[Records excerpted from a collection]
※

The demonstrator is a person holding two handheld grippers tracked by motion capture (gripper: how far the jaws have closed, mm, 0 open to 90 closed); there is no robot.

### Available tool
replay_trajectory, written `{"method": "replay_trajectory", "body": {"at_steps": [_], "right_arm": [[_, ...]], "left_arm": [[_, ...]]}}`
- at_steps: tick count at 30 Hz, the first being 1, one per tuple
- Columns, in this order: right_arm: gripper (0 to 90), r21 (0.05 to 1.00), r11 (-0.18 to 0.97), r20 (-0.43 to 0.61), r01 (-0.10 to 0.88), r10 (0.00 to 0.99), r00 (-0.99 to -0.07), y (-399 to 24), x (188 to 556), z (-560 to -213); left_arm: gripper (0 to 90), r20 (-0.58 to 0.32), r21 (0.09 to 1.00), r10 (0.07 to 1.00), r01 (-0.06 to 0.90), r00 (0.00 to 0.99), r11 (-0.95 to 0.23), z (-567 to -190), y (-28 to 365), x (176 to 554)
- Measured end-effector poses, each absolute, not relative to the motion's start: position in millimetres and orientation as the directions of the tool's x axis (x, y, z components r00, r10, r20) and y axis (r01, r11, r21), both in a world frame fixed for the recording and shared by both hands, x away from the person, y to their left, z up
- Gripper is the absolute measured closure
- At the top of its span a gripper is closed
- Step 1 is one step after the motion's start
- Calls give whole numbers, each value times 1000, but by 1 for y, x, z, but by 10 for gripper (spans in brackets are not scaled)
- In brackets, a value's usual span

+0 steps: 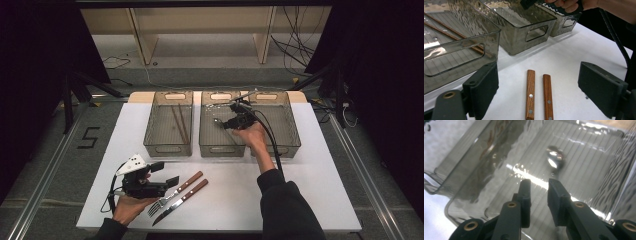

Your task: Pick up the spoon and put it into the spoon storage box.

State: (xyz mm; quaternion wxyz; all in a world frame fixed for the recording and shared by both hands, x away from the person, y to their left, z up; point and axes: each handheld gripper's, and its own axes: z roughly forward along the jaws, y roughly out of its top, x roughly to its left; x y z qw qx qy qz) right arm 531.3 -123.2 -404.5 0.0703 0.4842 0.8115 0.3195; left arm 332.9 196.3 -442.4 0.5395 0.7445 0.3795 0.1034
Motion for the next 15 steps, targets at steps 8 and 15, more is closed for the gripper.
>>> {"method": "replay_trajectory", "body": {"at_steps": [8, 15], "right_arm": [[643, 629, 324, 204, 707, 808, -552, -131, 523, -393], [534, 672, 322, 214, 667, 778, -591, -138, 508, -383]], "left_arm": [[164, -254, 880, 677, 455, 691, -134, -443, 196, 333], [164, -262, 875, 677, 464, 688, -134, -443, 196, 333]]}}
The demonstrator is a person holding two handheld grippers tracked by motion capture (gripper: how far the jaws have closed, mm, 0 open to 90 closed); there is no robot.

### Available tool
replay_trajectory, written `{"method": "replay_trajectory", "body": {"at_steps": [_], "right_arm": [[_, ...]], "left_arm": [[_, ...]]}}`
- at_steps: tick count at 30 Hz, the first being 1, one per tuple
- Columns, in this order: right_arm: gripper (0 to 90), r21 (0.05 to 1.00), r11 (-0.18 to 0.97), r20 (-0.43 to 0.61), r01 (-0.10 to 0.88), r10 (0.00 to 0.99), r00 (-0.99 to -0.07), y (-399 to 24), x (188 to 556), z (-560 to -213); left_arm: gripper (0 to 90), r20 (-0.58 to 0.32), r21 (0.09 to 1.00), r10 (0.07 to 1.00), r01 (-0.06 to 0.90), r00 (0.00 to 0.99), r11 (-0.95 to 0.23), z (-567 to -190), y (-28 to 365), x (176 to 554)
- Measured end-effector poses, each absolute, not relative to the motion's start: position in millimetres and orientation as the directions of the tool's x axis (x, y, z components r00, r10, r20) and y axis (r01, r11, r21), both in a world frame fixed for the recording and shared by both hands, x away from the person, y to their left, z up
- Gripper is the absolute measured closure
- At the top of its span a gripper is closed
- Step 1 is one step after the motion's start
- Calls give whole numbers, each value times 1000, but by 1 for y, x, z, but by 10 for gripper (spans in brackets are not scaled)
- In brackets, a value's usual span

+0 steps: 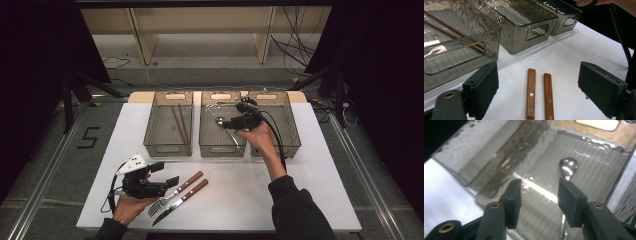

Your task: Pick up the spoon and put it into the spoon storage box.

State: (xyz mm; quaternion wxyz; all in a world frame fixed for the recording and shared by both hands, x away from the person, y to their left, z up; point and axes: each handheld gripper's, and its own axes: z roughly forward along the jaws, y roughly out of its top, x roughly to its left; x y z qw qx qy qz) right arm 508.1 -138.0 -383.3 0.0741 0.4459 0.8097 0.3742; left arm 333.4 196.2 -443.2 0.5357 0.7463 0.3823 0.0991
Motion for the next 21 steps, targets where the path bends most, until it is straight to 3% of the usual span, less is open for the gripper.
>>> {"method": "replay_trajectory", "body": {"at_steps": [10, 21], "right_arm": [[406, 725, 316, 210, 612, 745, -633, -147, 480, -367], [353, 768, 308, 206, 561, 711, -672, -172, 432, -371]], "left_arm": [[164, -263, 870, 678, 473, 686, -141, -444, 195, 334], [164, -262, 845, 687, 505, 677, -175, -442, 191, 335]]}}
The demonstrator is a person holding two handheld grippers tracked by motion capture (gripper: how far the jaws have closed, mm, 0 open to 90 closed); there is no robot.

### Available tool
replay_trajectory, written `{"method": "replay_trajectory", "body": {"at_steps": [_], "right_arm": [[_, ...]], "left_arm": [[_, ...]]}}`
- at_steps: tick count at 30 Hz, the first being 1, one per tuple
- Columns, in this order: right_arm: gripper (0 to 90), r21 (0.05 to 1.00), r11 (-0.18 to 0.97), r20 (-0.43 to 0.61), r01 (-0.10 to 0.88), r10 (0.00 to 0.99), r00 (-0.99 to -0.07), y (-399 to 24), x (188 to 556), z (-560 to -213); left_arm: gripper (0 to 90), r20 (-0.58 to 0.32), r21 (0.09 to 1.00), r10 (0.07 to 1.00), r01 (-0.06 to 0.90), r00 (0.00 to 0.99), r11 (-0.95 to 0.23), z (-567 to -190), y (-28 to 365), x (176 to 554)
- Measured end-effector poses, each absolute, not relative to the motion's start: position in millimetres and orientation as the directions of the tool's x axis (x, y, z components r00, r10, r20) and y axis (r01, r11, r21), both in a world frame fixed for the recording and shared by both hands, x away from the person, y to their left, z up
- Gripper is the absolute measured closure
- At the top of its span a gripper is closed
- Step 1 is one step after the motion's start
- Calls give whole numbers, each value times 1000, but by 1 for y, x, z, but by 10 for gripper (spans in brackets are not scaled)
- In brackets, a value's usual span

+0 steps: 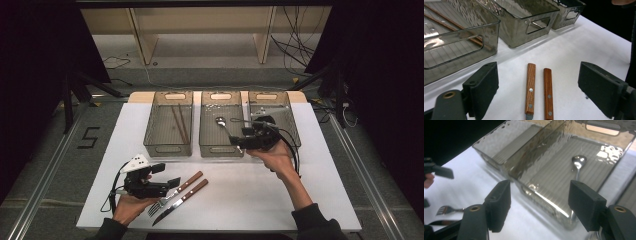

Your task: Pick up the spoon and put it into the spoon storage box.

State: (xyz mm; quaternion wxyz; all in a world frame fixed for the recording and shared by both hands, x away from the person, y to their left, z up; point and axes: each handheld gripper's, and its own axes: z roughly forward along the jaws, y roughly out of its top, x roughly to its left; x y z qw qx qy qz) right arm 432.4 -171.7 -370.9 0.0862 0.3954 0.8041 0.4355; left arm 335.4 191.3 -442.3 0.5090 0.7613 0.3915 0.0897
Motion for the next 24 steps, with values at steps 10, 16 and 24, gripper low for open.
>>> {"method": "replay_trajectory", "body": {"at_steps": [10, 16, 24], "right_arm": [[324, 787, 273, 218, 553, 715, -664, -203, 396, -387], [309, 792, 276, 201, 544, 723, -660, -213, 381, -396], [281, 800, 265, 207, 538, 719, -663, -220, 361, -412]], "left_arm": [[165, -245, 797, 713, 555, 657, -237, -440, 186, 340], [168, -226, 780, 727, 567, 648, -263, -439, 183, 341], [169, -220, 744, 740, 600, 635, -294, -442, 181, 346]]}}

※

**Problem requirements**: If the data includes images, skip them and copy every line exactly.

**Completed exercise**:
The demonstrator is a person holding two handheld grippers tracked by motion capture (gripper: how far the jaws have closed, mm, 0 open to 90 closed); there is no robot.

### Available tool
replay_trajectory, written `{"method": "replay_trajectory", "body": {"at_steps": [_], "right_arm": [[_, ...]], "left_arm": [[_, ...]]}}`
- at_steps: tick count at 30 Hz, the first being 1, one per tuple
- Columns, in this order: right_arm: gripper (0 to 90), r21 (0.05 to 1.00), r11 (-0.18 to 0.97), r20 (-0.43 to 0.61), r01 (-0.10 to 0.88), r10 (0.00 to 0.99), r00 (-0.99 to -0.07), y (-399 to 24), x (188 to 556), z (-560 to -213); left_arm: gripper (0 to 90), r20 (-0.58 to 0.32), r21 (0.09 to 1.00), r10 (0.07 to 1.00), r01 (-0.06 to 0.90), r00 (0.00 to 0.99), r11 (-0.95 to 0.23), z (-567 to -190), y (-28 to 365), x (176 to 554)
- Measured end-effector poses, each absolute, not relative to the motion's start: position in millimetres and orientation as the directions of the tool's x axis (x, y, z components r00, r10, r20) and y axis (r01, r11, r21), both in a world frame fixed for the recording and shared by both hands, x away from the person, y to their left, z up
- Gripper is the absolute measured closure
- At the top of its span a gripper is closed
- Step 1 is one step after the motion's start
- Calls give whole numbers, each value times 1000, but by 1 for y, x, z, but by 10 for gripper (spans in brackets are not scaled)
- In brackets, a value's usual span

+0 steps: 

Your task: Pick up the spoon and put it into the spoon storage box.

State: (xyz mm; quaternion wxyz; all in a world frame fixed for the recording and shared by both hands, x away from the person, y to their left, z up; point and axes: each handheld gripper's, and its own axes: z roughly forward along the jaws, y roughly out of its top, x roughly to its left; x y z qw qx qy qz) right arm 531.3 -123.2 -404.5 0.0703 0.4842 0.8115 0.3195; left arm 332.9 196.3 -442.4 0.5395 0.7445 0.3795 0.1034
Motion for the next 15 steps, targets at steps 8 and 15, more is closed for the gripper.
>>> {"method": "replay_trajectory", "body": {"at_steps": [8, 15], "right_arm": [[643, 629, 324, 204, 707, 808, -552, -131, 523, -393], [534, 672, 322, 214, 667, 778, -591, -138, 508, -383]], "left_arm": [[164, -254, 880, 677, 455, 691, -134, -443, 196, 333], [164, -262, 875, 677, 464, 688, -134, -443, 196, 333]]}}
The demonstrator is a person holding two handheld grippers tracked by motion capture (gripper: how far the jaws have closed, mm, 0 open to 90 closed); there is no robot.

### Available tool
replay_trajectory, written `{"method": "replay_trajectory", "body": {"at_steps": [_], "right_arm": [[_, ...]], "left_arm": [[_, ...]]}}`
- at_steps: tick count at 30 Hz, the first being 1, one per tuple
- Columns, in this order: right_arm: gripper (0 to 90), r21 (0.05 to 1.00), r11 (-0.18 to 0.97), r20 (-0.43 to 0.61), r01 (-0.10 to 0.88), r10 (0.00 to 0.99), r00 (-0.99 to -0.07), y (-399 to 24), x (188 to 556), z (-560 to -213); left_arm: gripper (0 to 90), r20 (-0.58 to 0.32), r21 (0.09 to 1.00), r10 (0.07 to 1.00), r01 (-0.06 to 0.90), r00 (0.00 to 0.99), r11 (-0.95 to 0.23), z (-567 to -190), y (-28 to 365), x (176 to 554)
- Measured end-effector poses, each absolute, not relative to the motion's start: position in millimetres and orientation as the directions of the tool's x axis (x, y, z components r00, r10, r20) and y axis (r01, r11, r21), both in a world frame fixed for the recording and shared by both hands, x away from the person, y to their left, z up
- Gripper is the absolute measured closure
- At the top of its span a gripper is closed
- Step 1 is one step after the motion's start
- Calls give whole numbers, each value times 1000, but by 1 for y, x, z, but by 10 for gripper (spans in brackets are not scaled)
- In brackets, a value's usual span

+0 steps: 

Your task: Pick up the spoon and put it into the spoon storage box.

State: (xyz mm; quaternion wxyz; all in a world frame fixed for the recording and shared by both hands, x away from the person, y to their left, z up; point and axes: each handheld gripper's, and its own axes: z roughly forward along the jaws, y roughly out of its top, x roughly to its left; x y z qw qx qy qz) right arm 508.1 -138.0 -383.3 0.0741 0.4459 0.8097 0.3742; left arm 333.4 196.2 -443.2 0.5357 0.7463 0.3823 0.0991
Motion for the next 21 steps, targets where the path bends most, until it is straight to 3% of the usual span, less is open for the gripper.
>>> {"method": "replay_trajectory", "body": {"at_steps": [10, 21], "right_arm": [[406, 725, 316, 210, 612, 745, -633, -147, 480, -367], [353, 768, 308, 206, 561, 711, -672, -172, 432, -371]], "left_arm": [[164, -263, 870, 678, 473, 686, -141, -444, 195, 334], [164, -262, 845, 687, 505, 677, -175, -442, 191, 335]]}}
The demonstrator is a person holding two handheld grippers tracked by motion capture (gripper: how far the jaws have closed, mm, 0 open to 90 closed); there is no robot.

### Available tool
replay_trajectory, written `{"method": "replay_trajectory", "body": {"at_steps": [_], "right_arm": [[_, ...]], "left_arm": [[_, ...]]}}`
- at_steps: tick count at 30 Hz, the first being 1, one per tuple
- Columns, in this order: right_arm: gripper (0 to 90), r21 (0.05 to 1.00), r11 (-0.18 to 0.97), r20 (-0.43 to 0.61), r01 (-0.10 to 0.88), r10 (0.00 to 0.99), r00 (-0.99 to -0.07), y (-399 to 24), x (188 to 556), z (-560 to -213); left_arm: gripper (0 to 90), r20 (-0.58 to 0.32), r21 (0.09 to 1.00), r10 (0.07 to 1.00), r01 (-0.06 to 0.90), r00 (0.00 to 0.99), r11 (-0.95 to 0.23), z (-567 to -190), y (-28 to 365), x (176 to 554)
- Measured end-effector poses, each absolute, not relative to the motion's start: position in millimetres and orientation as the directions of the tool's x axis (x, y, z components r00, r10, r20) and y axis (r01, r11, r21), both in a world frame fixed for the recording and shared by both hands, x away from the person, y to their left, z up
- Gripper is the absolute measured closure
- At the top of its span a gripper is closed
- Step 1 is one step after the motion's start
- Calls give whole numbers, each value times 1000, but by 1 for y, x, z, but by 10 for gripper (spans in brackets are not scaled)
- In brackets, a value's usual span

+0 steps: 

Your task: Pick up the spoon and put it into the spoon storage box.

State: (xyz mm; quaternion wxyz; all in a world frame fixed for the recording and shared by both hands, x away from the person, y to their left, z up; point and axes: each handheld gripper's, and its own axes: z roughly forward along the jaws, y roughly out of its top, x roughly to its left; x y z qw qx qy qz) right arm 432.4 -171.7 -370.9 0.0862 0.3954 0.8041 0.4355; left arm 335.4 191.3 -442.3 0.5090 0.7613 0.3915 0.0897
Motion for the next 24 steps, with values at steps 10, 16 and 24, gripper low for open.
>>> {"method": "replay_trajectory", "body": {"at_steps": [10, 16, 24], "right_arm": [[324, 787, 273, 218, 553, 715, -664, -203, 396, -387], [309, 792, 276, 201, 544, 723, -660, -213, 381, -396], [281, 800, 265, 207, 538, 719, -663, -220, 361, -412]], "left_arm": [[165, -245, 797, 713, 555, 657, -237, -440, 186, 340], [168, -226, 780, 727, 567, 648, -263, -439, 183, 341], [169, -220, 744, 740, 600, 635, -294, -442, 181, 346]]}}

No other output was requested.